Other than that, for this population (and really any population) some missed visits are to be expected. Ideally your lab has planned for this inevitable fact and can handle this type of cost happening from time to time. I wouldn't want to exclude just on this since this disorganization may be a severity index and you don't want to lose that variability.

 

[WisNeuro]

I don't think he's sharing any more information than will be reported in the "participants" section of a publication.

 

[00851341032]

I don't think he's sharing any more information than will be reported in the "participants" section of a publication.

Technically OP is probably in the clear, but I think given that the thread is expressing a lot of frustration with this person it does not hurt to be cautious especially when some of the info included here did not need to be shared to ask the question. I very easily found a what the name of the study is from a quick google search. I doubt OP would get in trouble over this post, but I think a reminder to be careful is not unreasonable.

 

[psychRA]

I agree with the other responses re: sticking closely to the IRB protocol and to trying to get ahold of your supervisor/PI. I will add that, as someone who has done research with SMI populations for over 15 years, if we were to exclude those folks who frequently canceled, no-showed, and/or had to reschedule repeatedly, we'd never be able to recruit the samples we need.

So true. Depending on the populations that you research, frequent cancellations and no shows are a dreaded, but inevitable, part of the process. In grad school, our lab shared a building with two other labs. One lab happened to be conducting several studies with undergrads, and their attendance rate seemed pretty awesome - after all, their samples generally lived within walking distance of the lab, were already on campus most days, and were eager for extra credit or extra cash. The other lab was running a study that (for several reasons) ended up recruiting mostly higher-SES children, so they were dealing with high-functioning parents who were really good about either keeping their appointments, or calling to reschedule if something came up.

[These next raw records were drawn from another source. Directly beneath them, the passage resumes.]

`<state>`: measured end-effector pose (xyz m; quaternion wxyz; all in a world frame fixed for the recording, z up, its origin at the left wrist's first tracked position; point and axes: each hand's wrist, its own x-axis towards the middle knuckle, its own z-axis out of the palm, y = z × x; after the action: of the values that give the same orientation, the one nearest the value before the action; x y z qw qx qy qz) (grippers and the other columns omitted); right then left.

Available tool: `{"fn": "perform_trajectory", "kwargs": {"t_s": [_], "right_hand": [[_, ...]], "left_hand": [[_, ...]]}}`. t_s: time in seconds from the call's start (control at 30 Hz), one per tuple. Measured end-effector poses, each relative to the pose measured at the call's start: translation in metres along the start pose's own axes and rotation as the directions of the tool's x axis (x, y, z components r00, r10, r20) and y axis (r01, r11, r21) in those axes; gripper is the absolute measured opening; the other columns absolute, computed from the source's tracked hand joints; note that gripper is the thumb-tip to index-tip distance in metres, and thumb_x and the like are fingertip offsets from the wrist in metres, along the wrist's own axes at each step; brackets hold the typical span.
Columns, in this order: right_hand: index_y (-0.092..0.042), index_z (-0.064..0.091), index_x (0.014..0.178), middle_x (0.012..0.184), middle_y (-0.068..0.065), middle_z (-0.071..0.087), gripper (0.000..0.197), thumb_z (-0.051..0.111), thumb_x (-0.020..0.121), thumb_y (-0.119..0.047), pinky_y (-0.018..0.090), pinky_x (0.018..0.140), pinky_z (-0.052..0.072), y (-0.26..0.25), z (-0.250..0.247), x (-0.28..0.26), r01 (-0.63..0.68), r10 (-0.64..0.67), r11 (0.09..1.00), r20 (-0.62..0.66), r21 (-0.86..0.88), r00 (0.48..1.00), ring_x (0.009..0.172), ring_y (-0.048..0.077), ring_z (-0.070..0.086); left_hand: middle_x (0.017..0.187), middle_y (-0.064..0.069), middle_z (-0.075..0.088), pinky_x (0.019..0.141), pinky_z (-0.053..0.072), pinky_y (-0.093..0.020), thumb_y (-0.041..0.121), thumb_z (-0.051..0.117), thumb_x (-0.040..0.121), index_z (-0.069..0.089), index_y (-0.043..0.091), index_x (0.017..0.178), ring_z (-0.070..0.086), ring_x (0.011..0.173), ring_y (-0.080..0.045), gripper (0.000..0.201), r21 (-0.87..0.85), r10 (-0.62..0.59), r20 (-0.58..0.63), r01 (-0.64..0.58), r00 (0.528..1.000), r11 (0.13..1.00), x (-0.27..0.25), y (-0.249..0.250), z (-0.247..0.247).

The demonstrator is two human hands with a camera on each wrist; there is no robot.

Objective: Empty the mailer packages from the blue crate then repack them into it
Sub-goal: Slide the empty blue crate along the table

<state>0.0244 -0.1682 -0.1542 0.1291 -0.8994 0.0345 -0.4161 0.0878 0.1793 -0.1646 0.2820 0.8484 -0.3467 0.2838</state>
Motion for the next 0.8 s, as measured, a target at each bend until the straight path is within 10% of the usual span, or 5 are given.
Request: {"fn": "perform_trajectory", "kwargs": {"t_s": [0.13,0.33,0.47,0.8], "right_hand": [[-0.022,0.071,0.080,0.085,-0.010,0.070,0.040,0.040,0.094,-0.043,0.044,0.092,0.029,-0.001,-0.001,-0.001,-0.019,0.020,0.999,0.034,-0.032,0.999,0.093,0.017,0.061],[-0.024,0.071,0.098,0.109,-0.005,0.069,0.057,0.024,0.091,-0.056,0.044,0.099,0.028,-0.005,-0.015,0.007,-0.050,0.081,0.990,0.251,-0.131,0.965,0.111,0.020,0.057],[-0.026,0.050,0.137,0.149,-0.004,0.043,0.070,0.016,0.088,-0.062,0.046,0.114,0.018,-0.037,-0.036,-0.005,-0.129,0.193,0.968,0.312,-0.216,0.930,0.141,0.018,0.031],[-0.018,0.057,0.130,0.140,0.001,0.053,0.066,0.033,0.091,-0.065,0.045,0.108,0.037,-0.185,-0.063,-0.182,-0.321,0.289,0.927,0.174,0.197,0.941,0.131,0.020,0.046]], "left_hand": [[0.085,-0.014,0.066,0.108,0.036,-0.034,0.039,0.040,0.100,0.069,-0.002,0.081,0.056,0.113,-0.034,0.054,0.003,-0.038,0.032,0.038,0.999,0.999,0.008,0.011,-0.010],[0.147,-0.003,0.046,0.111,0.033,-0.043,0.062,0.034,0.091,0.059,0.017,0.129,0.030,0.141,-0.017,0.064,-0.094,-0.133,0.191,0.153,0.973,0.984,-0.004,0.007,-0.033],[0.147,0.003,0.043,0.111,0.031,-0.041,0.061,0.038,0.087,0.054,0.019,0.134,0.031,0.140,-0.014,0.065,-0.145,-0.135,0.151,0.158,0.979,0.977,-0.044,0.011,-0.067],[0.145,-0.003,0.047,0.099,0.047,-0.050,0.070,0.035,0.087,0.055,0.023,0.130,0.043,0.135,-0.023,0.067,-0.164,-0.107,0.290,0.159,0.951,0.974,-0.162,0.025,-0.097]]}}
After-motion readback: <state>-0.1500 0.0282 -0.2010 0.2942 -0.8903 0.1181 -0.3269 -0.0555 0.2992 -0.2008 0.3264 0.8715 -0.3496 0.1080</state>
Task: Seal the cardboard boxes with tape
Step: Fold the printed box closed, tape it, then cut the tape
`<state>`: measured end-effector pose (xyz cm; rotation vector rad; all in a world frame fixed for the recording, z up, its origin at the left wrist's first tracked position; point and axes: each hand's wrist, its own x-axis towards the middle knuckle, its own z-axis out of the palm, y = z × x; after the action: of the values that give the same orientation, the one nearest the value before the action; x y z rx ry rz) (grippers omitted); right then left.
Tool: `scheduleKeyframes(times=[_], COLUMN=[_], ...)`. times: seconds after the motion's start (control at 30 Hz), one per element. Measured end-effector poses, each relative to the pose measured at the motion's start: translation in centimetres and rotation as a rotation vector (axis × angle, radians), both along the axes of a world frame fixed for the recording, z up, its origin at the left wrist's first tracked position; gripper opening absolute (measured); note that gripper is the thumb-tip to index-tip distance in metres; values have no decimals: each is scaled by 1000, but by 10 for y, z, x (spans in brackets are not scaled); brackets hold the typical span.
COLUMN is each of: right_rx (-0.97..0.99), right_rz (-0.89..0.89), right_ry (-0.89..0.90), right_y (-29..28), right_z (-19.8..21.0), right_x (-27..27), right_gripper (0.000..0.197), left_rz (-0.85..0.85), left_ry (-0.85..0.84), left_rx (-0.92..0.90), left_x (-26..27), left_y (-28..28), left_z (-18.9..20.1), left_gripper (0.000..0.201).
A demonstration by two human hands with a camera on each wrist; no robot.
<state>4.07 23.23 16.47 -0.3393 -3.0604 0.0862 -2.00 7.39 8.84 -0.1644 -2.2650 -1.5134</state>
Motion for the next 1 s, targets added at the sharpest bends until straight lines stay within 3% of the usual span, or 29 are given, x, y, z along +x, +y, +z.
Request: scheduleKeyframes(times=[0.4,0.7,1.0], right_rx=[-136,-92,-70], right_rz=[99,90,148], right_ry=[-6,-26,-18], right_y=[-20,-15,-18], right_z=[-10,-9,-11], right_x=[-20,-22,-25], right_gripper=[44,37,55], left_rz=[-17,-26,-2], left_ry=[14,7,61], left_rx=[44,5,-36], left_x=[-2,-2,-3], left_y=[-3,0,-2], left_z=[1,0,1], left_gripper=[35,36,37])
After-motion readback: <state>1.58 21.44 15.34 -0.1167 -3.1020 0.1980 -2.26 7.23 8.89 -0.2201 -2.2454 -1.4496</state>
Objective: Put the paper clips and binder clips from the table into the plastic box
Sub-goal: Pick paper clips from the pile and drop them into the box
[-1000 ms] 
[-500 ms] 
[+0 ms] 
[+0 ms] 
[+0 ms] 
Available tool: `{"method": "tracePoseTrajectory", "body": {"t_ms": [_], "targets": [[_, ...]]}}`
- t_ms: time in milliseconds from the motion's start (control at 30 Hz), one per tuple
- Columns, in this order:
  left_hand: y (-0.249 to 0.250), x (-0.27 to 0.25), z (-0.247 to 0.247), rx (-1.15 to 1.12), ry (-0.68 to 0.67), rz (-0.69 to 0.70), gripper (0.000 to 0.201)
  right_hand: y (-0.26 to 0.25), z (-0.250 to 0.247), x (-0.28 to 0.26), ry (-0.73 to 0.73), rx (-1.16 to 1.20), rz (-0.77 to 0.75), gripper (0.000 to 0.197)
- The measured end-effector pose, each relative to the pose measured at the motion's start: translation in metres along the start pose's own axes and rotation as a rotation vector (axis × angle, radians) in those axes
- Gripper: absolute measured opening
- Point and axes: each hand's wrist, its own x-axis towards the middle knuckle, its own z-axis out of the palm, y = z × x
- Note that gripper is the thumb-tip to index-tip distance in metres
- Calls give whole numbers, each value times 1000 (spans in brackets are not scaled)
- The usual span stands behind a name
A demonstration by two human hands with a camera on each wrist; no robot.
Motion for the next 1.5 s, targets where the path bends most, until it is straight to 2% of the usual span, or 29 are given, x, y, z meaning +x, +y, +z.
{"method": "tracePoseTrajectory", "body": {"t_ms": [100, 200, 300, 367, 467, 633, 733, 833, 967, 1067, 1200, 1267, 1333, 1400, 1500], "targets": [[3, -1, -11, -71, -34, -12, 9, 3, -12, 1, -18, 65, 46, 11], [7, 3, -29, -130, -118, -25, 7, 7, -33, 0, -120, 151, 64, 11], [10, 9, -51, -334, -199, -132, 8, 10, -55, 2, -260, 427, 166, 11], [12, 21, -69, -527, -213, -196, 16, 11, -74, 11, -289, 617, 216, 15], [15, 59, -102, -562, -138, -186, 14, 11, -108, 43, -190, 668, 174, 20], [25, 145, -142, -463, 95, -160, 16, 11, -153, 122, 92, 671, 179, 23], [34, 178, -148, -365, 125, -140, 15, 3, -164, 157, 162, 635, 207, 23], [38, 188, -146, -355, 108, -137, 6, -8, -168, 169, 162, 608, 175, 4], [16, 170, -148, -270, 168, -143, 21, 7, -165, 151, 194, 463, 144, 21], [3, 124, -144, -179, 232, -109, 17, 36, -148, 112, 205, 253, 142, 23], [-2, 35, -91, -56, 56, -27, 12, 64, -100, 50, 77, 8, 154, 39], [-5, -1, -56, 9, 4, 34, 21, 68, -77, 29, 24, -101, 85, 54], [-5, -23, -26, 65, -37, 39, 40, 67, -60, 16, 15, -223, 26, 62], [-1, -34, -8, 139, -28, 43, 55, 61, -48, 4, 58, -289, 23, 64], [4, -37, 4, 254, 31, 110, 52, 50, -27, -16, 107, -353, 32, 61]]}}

And then there was our lab. Our community samples were generally living very choatic lives, and they incredibly difficult to recruit: they were hard to contact (addresses changed frequently, phones were disconnected due to nonpayment, etc.), it was rough to find appointment times that fit for them, and they frequently cancelled or no-showed several times before we could actually get them in the door. Some weeks, we had maybe a 50% cancel/noshow rate. It just came with the territory. We did have a policy that after a certain number of cancellations or noshows, we would no longer actively reach out to the participant to reschedule, but if they contacted us, we would reschedule. That helped a bit.

We also found that for some participants, being less flexible with the schedule actually helped. Some people really did have incredibly crazy schedules, and for those people, we were willing to reschedule several times until they could finally make it. For others, though, it seemed like they would cancel or noshow just because something better came along, or they didn't feel like coming in. I'd say that for those folks, our willingness to bend over backwards to see them whenever they wanted to come in backfired: it gave the impression that we were always sitting around the lab waiting for them, so cancelling wasn't a big deal. Instead, we tried offering them a few appointments to choose from in a given week, and stating that if they needed to cancel, the next available appointments were a week later. When appointments became a scarce commodity, those particular participants seemed to prioritize them more.